TASK REQUIREMENTS:
Pictures in the records below must be left out. Return exactly the lines from the line with "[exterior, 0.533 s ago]" to the line with "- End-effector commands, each", both included.

EXERCISE DATA below:

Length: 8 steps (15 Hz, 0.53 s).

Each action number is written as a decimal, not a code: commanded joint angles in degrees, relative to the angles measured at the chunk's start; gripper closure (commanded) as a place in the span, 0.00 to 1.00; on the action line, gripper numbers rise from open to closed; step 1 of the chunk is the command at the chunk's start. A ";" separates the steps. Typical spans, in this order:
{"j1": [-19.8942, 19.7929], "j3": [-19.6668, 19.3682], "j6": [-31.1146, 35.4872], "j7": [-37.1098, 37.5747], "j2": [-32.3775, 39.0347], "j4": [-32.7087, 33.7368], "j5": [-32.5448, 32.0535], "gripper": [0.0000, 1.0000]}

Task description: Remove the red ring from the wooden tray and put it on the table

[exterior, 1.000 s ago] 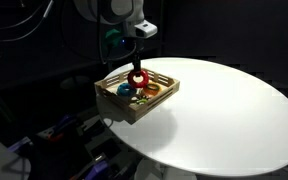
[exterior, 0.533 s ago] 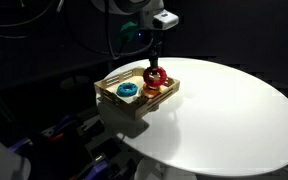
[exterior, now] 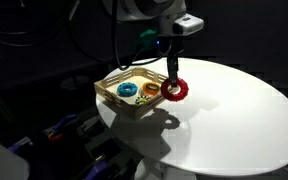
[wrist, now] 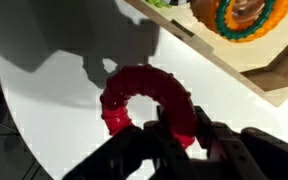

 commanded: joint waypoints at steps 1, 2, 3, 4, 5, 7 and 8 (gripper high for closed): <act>-0.46 -1.93 -0.14 4.46 2.82 1.52 -3.37 0.91; -0.51 -2.34 0.31 4.86 3.66 1.39 -3.31 0.91; -0.49 -2.67 0.62 4.85 4.49 1.34 -2.81 0.91; -0.41 -3.08 0.98 5.00 5.37 1.33 -2.59 0.91; -0.25 -3.54 1.35 5.19 6.28 1.36 -2.49 0.91; 0.20 -4.70 2.31 5.52 8.33 1.55 -2.67 0.92; 0.49 -5.31 2.77 5.70 9.37 1.64 -2.75 0.92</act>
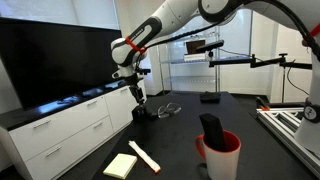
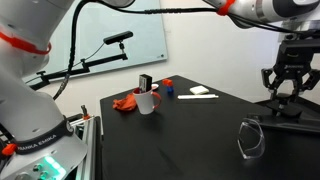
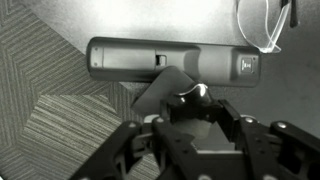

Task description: Loosen up the screw on the c-clamp

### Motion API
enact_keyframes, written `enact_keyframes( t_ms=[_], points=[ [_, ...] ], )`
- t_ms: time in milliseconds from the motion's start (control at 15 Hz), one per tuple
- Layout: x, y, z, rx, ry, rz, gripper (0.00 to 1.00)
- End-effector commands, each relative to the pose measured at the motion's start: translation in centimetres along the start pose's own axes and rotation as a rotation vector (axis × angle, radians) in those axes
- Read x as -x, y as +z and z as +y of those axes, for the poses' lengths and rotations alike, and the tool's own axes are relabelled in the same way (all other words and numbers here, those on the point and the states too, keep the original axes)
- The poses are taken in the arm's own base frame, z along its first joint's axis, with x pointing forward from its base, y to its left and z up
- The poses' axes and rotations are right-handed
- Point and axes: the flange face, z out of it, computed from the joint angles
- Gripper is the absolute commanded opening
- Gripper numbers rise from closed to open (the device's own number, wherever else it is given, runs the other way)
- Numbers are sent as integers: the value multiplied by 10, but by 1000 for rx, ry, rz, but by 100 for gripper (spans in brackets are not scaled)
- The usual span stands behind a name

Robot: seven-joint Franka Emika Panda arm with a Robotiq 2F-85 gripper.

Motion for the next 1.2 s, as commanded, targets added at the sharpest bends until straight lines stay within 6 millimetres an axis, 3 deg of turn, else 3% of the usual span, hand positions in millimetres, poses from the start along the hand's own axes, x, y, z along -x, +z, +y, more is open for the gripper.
enact_keyframes(
  t_ms=[0,267,333,400,600,800,933,1133],
  points=[
    [8,-22,13,48,-113,-62,26],
    [7,-24,14,62,-136,-52,26],
    [8,-27,13,63,-137,-24,76],
    [8,-31,10,59,-120,11,76],
    [15,-70,2,41,55,136,98],
    [27,-121,-10,44,215,183,100],
    [28,-141,-23,45,320,209,100],
    [15,-142,-51,30,471,238,100]
  ],
)
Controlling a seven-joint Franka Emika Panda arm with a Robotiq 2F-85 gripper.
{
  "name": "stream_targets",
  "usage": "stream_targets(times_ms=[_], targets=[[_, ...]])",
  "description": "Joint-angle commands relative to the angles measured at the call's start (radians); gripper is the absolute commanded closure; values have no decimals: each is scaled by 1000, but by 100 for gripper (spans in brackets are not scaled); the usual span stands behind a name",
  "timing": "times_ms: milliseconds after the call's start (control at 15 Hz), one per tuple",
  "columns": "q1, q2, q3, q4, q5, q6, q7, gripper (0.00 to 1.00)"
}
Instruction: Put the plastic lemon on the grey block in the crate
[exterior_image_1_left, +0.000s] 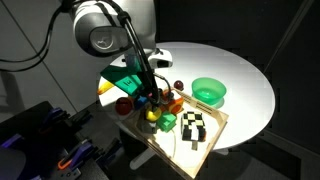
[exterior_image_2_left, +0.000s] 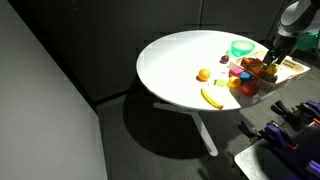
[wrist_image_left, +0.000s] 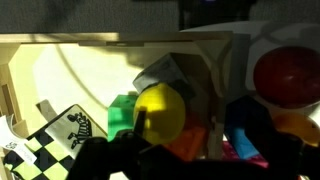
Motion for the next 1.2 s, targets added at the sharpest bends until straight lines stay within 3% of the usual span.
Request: stream_targets(times_ms=[0, 800, 1133], targets=[[-10, -13, 12, -1, -12, 1, 8, 0], [19, -198, 20, -17, -46, 5, -9, 0], [42, -228, 21, -38, -78, 108, 90, 0]])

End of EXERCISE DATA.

WRITTEN REPLY:
[exterior, 0.533 s ago] 
[exterior, now] 
[wrist, now] 

 commanded: joint waypoints at steps 1, 2, 3, 4, 5, 7 and 8 (gripper high for closed): <act>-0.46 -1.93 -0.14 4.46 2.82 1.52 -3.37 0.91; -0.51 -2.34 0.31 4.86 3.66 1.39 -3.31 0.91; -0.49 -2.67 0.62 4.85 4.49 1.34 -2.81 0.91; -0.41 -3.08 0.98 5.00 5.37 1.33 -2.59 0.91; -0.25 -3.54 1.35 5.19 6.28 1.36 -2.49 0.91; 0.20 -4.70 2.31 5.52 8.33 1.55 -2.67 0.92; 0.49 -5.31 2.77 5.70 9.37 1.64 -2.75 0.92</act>

Task description: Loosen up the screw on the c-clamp

### Motion API
enact_keyframes, written `enact_keyframes( t_ms=[_], points=[ [_, ...] ], )`
- t_ms: time in milliseconds from the motion's start (control at 15 Hz), one per tuple
- Layout: x, y, z, rx, ry, rz, gripper (0.00 to 1.00)
- End-effector commands, each relative to the pose measured at the motion's start: translation in centimetres along the start pose's own axes and rotation as a rotation vector (axis × angle, radians) in those axes

There is no more to this output.